You can create rules to control access to specific cloud applications. Cloud apps are organized into categories to facilitate defining rules for similar applications.

Additionally, you can define a daily quota by bandwidth or time. When users browse to these sites after their quota has been reached, the Zscaler service displays a message that explains that the content cannot be viewed because they exceeded their daily quota.

To add a rule, you can go to Policies > Access Control > Internet & SaaS > Policies and choose a category.

See image.

Click on a cloud application category below to learn more about creating rules for the category.

• AI & ML Applications
• Collaboration & Online Meetings
• Consumer
• Custom Applications
• DNS Over HTTPS Services
• File Sharing
• Finance
• Health Care
• Hosting Providers
• Human Resources
• Instant Messaging
• IT Services
• Legal
• Productivity & CRM Tools
• Sales & Marketing
• Social Networking
• Streaming Media
• System & Development
• Webmail

The cloud app control policy rules can also be applied to IoT devices from a location or a sub-location that has the Enforce IoT Policy Control option enabled. You can apply the rules to IoT devices that are identified and classified (e.g., Printers, Sensors, etc.) by the Zscaler AI/ML under the IoT group in the Device Groups criterion.

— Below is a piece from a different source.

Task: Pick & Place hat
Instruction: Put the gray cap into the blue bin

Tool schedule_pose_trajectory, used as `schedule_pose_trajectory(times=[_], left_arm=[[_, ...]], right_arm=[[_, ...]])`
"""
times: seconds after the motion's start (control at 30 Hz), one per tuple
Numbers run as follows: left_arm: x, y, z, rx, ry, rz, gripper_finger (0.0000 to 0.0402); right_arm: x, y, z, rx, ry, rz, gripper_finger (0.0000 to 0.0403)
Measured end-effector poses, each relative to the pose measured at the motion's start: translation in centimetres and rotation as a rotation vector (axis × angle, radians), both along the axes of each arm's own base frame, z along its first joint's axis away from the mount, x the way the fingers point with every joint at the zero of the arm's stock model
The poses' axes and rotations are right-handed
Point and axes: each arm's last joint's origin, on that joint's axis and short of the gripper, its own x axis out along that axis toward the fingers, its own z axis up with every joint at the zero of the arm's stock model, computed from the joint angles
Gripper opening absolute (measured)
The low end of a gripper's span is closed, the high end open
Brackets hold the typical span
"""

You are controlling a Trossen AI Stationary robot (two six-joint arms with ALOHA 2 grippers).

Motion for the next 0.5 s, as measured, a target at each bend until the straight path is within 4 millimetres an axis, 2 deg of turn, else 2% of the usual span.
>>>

Zscaler provides the Allow Unauthenticated Traffic for IoT Classifications predefined rules for the preceding cloud application categories. You can enable these rules to temporarily allow unauthenticated traffic that could be blocked by other rules, so that the Zscaler AI/ML can classify devices. These rules are disabled by default and cannot be deleted. You can modify the Rule Order, Rule Status, Rule Label, and Description for these rules and cannot edit other attributes.

For information on the order in which the service enforces all policies, including this policy, see Understanding Policy Enforcement.